FORTUNE -- Queen Emma of The Netherlands, who in 1879 married a man once described as "the greatest debauchee of the age," used to buy her gowns in the building that now houses Apple's (AAPL) retail presence in Amsterdam. So did her daughter, Queen Wilhelmina. And so did Wilhelmina's daughter, Queen Juliana.
In its heyday, the building Leo Hirsch erected on the Leidseplein to bring high Parisian fashion to backwater Holland was "a temple of infinite bliss," according to a contemporary press release, "a cathedral of earthly almost heavenly pleasures."
The great wars of the 20th century were not kind to Hirsch & Co. The Nazis took over the building, killed its Jewish managers, and carted off the clothes. But it was the jeans-and-T-shirt fashions of 60s that finally did the company in. A bank and then a law firm moved into the old Hirsch building. The marble columns were torn out. By the time Apple negotiated its lease, the space was being used for art openings.
Today, the building is once more a vibrant retail space and something of a destination in busy Amsterdam -- especially with students who like to park their bikes in front of its giant convex window and grab some free Wi-Fi.
"It's the best Internet cafe in Amersterdam," says Apple staffer Arun Gangadien, who took me on a tour and showed me the public WCs -- a nice customer-relations touch.
It's a huge store -- Apple's biggest in Europe, according to the company. It occupies two high-ceilinged floors, separated by a Steve Jobs-patented glass spiral staircase and softly lit by a two-story atrium.
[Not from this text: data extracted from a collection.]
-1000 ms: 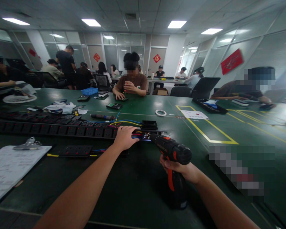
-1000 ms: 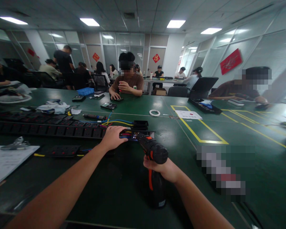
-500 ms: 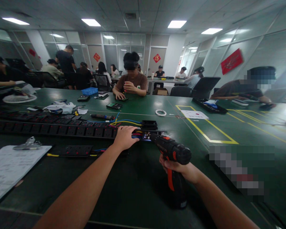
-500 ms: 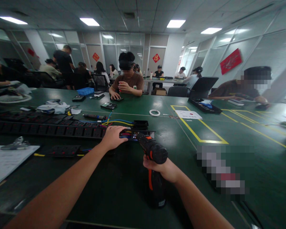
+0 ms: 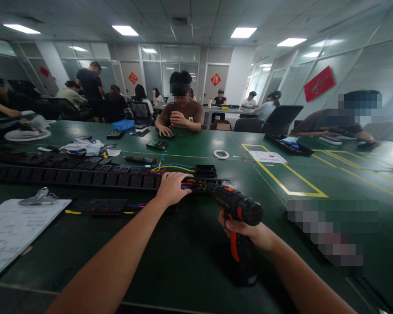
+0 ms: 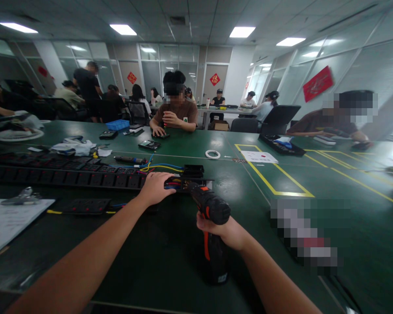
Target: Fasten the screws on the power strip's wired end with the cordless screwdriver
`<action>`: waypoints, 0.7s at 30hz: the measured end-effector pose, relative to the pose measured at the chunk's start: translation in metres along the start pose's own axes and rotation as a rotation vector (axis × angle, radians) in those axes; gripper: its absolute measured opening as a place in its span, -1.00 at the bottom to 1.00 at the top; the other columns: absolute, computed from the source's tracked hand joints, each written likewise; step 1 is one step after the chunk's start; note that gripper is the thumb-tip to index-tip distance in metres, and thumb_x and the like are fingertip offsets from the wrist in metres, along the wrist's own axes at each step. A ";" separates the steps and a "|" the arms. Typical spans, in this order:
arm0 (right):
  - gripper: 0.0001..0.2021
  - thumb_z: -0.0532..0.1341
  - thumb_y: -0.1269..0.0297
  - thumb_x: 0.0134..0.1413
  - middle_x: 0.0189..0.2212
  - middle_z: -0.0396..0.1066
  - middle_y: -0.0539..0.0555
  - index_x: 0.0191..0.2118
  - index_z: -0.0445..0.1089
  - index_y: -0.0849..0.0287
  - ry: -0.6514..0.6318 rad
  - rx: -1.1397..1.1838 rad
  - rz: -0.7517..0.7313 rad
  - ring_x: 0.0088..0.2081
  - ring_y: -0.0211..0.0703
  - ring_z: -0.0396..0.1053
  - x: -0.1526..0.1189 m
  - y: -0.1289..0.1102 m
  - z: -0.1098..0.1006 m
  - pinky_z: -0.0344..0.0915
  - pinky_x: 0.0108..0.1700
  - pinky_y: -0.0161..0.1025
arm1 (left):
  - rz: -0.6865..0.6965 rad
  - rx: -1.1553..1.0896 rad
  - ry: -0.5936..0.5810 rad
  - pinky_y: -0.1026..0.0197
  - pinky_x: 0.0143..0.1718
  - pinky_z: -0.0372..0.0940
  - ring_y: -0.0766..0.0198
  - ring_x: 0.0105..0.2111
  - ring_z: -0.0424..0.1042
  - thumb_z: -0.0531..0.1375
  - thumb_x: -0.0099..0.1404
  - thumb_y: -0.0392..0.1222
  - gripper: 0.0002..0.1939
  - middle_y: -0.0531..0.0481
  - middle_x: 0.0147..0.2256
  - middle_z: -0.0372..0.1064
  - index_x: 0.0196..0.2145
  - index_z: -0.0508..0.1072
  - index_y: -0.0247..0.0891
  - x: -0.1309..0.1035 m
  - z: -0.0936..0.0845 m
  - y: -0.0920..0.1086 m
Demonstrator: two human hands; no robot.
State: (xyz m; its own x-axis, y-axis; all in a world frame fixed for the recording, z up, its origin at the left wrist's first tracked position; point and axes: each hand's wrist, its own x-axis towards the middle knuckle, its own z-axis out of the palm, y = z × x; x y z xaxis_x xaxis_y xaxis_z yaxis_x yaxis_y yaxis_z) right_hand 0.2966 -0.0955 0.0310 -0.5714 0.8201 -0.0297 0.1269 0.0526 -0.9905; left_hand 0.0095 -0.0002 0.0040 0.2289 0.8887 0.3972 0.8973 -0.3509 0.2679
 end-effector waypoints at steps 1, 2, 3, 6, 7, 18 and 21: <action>-0.54 0.43 -0.15 -0.01 -0.39 0.38 0.03 -0.27 0.46 0.18 -0.002 0.000 -0.002 -0.37 -0.14 0.31 0.000 0.000 0.000 0.25 -0.33 -0.20 | 0.000 0.000 0.000 -0.14 0.28 0.04 -0.06 0.22 0.35 0.37 0.25 0.07 -0.43 -0.08 0.21 0.44 0.17 0.46 -0.09 0.000 0.000 0.000; -0.54 0.42 -0.15 0.00 -0.40 0.38 0.03 -0.27 0.46 0.19 -0.006 -0.002 -0.002 -0.38 -0.14 0.30 0.000 -0.001 0.000 0.24 -0.33 -0.21 | -0.001 0.000 0.000 -0.14 0.27 0.05 -0.06 0.22 0.35 0.37 0.25 0.07 -0.43 -0.08 0.21 0.44 0.17 0.46 -0.10 0.000 0.001 -0.001; -0.54 0.42 -0.15 0.00 -0.41 0.37 0.02 -0.27 0.46 0.19 -0.008 -0.003 -0.003 -0.38 -0.15 0.30 0.000 -0.001 0.001 0.23 -0.33 -0.21 | -0.002 0.001 -0.002 -0.14 0.27 0.05 -0.06 0.21 0.35 0.37 0.24 0.06 -0.43 -0.08 0.21 0.44 0.17 0.46 -0.09 0.000 0.001 -0.001; -0.55 0.42 -0.14 0.01 -0.40 0.38 0.02 -0.27 0.46 0.19 -0.008 -0.006 -0.014 -0.38 -0.15 0.30 0.000 -0.001 0.000 0.23 -0.33 -0.21 | -0.004 0.005 -0.006 -0.14 0.27 0.04 -0.06 0.22 0.34 0.37 0.25 0.06 -0.43 -0.07 0.21 0.43 0.18 0.46 -0.08 0.000 0.002 -0.002; -0.56 0.42 -0.13 0.02 -0.40 0.38 0.03 -0.27 0.46 0.19 -0.008 -0.006 -0.018 -0.38 -0.14 0.30 0.000 0.000 0.000 0.24 -0.32 -0.20 | -0.004 0.006 -0.007 -0.15 0.28 0.04 -0.06 0.22 0.34 0.37 0.25 0.07 -0.43 -0.07 0.21 0.43 0.18 0.46 -0.08 0.000 0.001 -0.002; -0.52 0.45 -0.13 -0.03 -0.32 0.40 0.06 -0.22 0.47 0.19 0.006 0.032 0.000 -0.35 -0.14 0.33 0.002 0.006 -0.001 0.29 -0.31 -0.19 | 0.001 0.001 0.003 -0.15 0.29 0.03 -0.06 0.22 0.34 0.37 0.25 0.08 -0.43 -0.08 0.20 0.44 0.17 0.46 -0.08 0.000 0.002 -0.002; -0.53 0.45 -0.14 -0.02 -0.35 0.39 0.04 -0.25 0.47 0.20 -0.003 0.017 -0.004 -0.36 -0.15 0.32 0.001 0.005 -0.002 0.27 -0.31 -0.20 | -0.003 -0.007 -0.001 -0.15 0.28 0.03 -0.07 0.22 0.34 0.36 0.25 0.09 -0.43 -0.08 0.21 0.43 0.18 0.46 -0.07 0.000 0.004 -0.003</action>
State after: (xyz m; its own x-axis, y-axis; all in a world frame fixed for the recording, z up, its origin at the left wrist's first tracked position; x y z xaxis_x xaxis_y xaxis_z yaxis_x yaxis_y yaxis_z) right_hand 0.2977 -0.0933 0.0267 -0.5742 0.8183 -0.0260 0.1106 0.0460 -0.9928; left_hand 0.0081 0.0023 0.0000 0.2264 0.8902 0.3955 0.8954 -0.3500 0.2752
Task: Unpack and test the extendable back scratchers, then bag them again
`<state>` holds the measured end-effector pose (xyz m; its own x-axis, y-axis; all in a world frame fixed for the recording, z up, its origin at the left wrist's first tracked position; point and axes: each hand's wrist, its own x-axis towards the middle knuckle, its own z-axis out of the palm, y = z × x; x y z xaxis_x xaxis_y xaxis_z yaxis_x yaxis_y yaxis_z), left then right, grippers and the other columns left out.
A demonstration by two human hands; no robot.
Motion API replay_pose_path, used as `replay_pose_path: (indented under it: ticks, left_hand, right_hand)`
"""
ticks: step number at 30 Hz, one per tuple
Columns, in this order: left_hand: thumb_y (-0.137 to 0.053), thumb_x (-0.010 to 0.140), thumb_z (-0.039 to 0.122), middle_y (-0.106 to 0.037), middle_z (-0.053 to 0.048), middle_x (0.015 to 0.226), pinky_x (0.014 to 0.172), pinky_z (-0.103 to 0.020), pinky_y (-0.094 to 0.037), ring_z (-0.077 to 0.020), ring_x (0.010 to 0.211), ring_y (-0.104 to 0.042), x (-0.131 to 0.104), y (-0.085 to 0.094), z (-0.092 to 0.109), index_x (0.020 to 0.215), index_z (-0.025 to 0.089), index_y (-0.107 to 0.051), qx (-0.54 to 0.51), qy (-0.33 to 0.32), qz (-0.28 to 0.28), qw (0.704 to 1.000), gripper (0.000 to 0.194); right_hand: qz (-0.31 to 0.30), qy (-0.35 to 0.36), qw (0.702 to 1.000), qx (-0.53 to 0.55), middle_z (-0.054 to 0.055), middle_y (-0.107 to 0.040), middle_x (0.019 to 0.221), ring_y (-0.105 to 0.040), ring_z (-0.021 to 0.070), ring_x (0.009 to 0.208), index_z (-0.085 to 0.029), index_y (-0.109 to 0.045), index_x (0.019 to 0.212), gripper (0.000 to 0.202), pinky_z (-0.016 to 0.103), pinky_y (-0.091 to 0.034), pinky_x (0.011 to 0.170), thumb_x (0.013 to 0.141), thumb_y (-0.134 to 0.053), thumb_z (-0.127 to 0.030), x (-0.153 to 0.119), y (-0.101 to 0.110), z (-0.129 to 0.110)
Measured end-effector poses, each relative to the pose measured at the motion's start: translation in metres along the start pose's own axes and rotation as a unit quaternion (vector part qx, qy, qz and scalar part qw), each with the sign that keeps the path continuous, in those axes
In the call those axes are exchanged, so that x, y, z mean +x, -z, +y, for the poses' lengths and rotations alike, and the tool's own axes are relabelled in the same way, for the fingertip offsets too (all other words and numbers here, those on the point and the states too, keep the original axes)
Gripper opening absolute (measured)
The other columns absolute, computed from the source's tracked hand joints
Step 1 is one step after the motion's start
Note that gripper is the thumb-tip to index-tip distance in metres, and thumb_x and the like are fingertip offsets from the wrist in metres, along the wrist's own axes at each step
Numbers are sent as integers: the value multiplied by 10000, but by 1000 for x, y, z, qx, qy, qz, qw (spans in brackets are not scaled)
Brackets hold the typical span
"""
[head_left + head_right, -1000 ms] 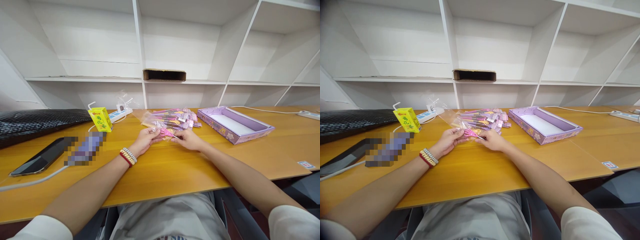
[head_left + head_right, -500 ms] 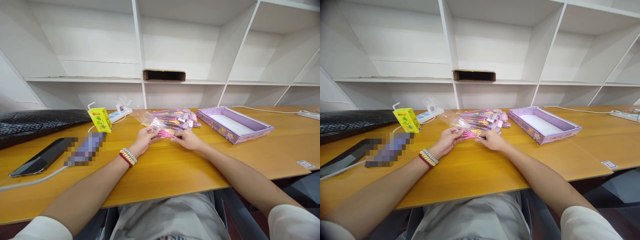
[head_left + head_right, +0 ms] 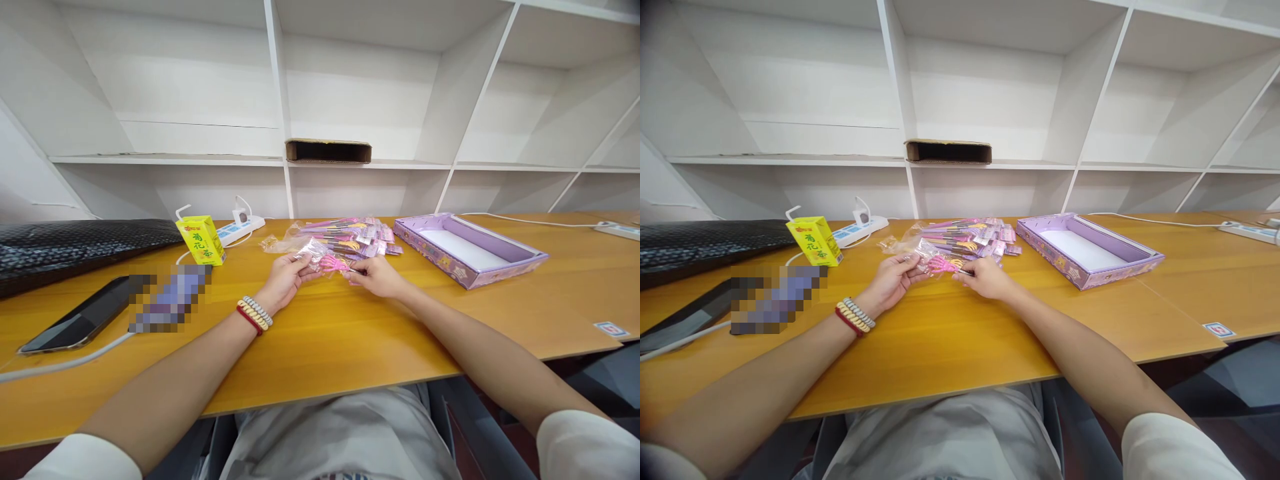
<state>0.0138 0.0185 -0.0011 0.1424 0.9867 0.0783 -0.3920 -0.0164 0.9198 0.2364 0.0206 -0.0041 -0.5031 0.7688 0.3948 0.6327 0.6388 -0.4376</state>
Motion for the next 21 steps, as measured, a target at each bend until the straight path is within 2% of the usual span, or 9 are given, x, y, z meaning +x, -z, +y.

I counted 67 display tables, not including the 30-stool Genius Bar on the second level that is reputed to be the longest in the world. In the atrium space alone there are nine tables filled with iPad minis set aside for public access to the Internet.
I did three separate traffic counts: at noon (5.3 per minute), 3 p.m. (10 per minute) and 6 p.m. (6 per minute), which is not bad for the day after Easter Monday. It's almost as good as the Paris Opéra store on its busiest day (11 per minute on a Saturday).
In a snapshot count at 3 p.m., the iPhone tables on the street level were drawing the most interest (14 visitors), followed by iPads (5), Macs (4), iPods (3) and the Internet tables (3).
The real action was upstairs, where between the Genius Bar and the tables set aside for configuration, startup, training, workshops and accessories I counted 69 customers.
A marketing manager named Ryan caught up with me in the afternoon to show off some of the features I would otherwise have missed. Because the space had been stripped of all the pre-war Hirsch & Co. details -- including a grand staircase and the original three-story atrium -- Apple had to reconstruct it all from scratch using historic photographs as reference.
The marble columns were reproduced in plaster. The brass and wrought-iron railings were hand-made by the same French company that did the balcony at Paris Opéra. Heating and cooling ducts are hidden in spaces in the ceiling whose width had to be carefully calibrated (too wide and they'd draw attention to themselves; too narrow, and they would hiss.)
He, like all the green-shirted Apple staffers I met (Tuesday was Earth Day), was justly proud of how Apple has brought the old royal fashion house back to life with good taste and some class.
I couldn't help thinking: This is the kind of thing that happens when a company is sitting on $124 billion in tax-sheltered cash that can only be spent outside the U.S.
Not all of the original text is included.